Can I page lock / pin any memory for cudaMemcpyAsync() ?

Hello everyone. I want to use cudaMemcpyAsync() to copy a LabView image to the GPU.

Someone suggested to use Window’s VirtualLock() to make the memory page locked (no guarantees)

cudaStream_t stream;

  if (cudaStreamCreate(&stream) != cudaSuccess)

	return -1;

if (!GetProcessWorkingSetSize(GetCurrentProcess(), &minSize, &maxSize))

	return -2;

  if (!SetProcessWorkingSetSize(GetCurrentProcess(), minSize + 50000000, maxSize + 50000000))

	return -3;

if (!VirtualLock(pIn, nInPitch * nHeight))

	return -4;

if (cudaMemcpy2DAsync(gpuImage.GetStart(), gpuImage.Pitch(), pIn, nInPitch, LineSize(nWidth, nImageType),

					nHeight, cudaMemcpyHostToDevice, stream) != cudaSuccess)

	return -5;

// implicitly wait for cudaMemcpy2DAsync() to complete, but is this guaranteed?
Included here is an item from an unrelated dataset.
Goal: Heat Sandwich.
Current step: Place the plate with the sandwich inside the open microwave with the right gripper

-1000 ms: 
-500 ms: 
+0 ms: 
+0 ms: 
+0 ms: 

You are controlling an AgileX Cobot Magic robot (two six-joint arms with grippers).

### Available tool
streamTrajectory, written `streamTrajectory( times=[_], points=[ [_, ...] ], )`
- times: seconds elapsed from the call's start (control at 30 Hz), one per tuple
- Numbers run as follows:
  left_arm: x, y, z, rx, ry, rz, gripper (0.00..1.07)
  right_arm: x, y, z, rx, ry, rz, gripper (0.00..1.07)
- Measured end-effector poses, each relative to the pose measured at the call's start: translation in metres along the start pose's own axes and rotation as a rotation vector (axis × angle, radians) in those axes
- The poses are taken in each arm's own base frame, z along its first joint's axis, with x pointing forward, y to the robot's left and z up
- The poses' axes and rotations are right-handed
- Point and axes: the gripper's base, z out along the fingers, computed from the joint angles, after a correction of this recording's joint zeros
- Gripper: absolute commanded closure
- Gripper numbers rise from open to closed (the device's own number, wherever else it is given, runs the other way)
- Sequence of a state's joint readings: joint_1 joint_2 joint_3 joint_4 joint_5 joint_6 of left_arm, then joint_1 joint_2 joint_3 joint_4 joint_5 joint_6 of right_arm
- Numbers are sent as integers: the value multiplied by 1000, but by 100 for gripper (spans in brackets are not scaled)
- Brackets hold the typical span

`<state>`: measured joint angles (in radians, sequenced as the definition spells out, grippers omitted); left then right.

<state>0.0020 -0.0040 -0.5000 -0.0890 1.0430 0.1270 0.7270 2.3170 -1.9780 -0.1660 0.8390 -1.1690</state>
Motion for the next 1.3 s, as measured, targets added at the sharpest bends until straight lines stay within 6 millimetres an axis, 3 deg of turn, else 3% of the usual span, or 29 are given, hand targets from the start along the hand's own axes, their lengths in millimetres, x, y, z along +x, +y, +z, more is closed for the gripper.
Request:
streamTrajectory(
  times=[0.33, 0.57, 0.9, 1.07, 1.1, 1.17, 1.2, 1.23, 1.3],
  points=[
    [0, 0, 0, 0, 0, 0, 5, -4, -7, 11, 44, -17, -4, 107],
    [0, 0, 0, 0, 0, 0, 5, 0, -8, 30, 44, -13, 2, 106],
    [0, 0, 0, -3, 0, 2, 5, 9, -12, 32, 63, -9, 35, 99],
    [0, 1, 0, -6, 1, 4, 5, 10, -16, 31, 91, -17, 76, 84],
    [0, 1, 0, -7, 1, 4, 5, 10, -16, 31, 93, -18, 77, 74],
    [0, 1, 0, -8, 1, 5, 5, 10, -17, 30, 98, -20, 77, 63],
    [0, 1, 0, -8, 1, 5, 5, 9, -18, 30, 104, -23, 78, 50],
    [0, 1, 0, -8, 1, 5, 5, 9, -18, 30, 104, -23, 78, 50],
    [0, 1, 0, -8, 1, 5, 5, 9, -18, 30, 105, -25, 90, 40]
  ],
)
  if (cudaStreamDestroy(stream) != cudaSuccess)

	return -6;

  if (!VirtualUnlock(pIn, nInPitch * nHeight))

	return -7;

I tried using the above code and it crashes either in cudaMemcpy2DAsync() or cudaStreamDestroy(). Any ideas?

One risk I identified is that VirtualLock doesn’t prevent memory from being swapped when all threads are idle, which can happen. However, the machine has 12GiB memory, so I don’t think swapping is a problem.

This doesn’t work.

Why and do you mean the idea cannot be done at all or just VirtualLock() doesn’t work?

Pinning arbitrary memory so you can perform a DMA transfer to the GPU isn’t supported right now. Why? Lots of internal technical reasons!

You could create pinned memory like normal then CPU memcpy from your unpinned to the newly allocated pinned memory.
Inefficient? Yes. But maybe that’s not a bottleneck… it depends on your application.

Hi SPWorley - you are right. On any fairly new PC, it is beneficial to copy data into CUDA allocated pinned memory prior to the transfer. I wrote about this in my blog a couple of months ago:

http://visionexperts.blogspot.com/2010/05/…-transfers.html

Regards

Jason

If you actually benchmark this, I’m pretty sure you’ll see that there isn’t a benefit to manually staging the copy to a buffer yourself.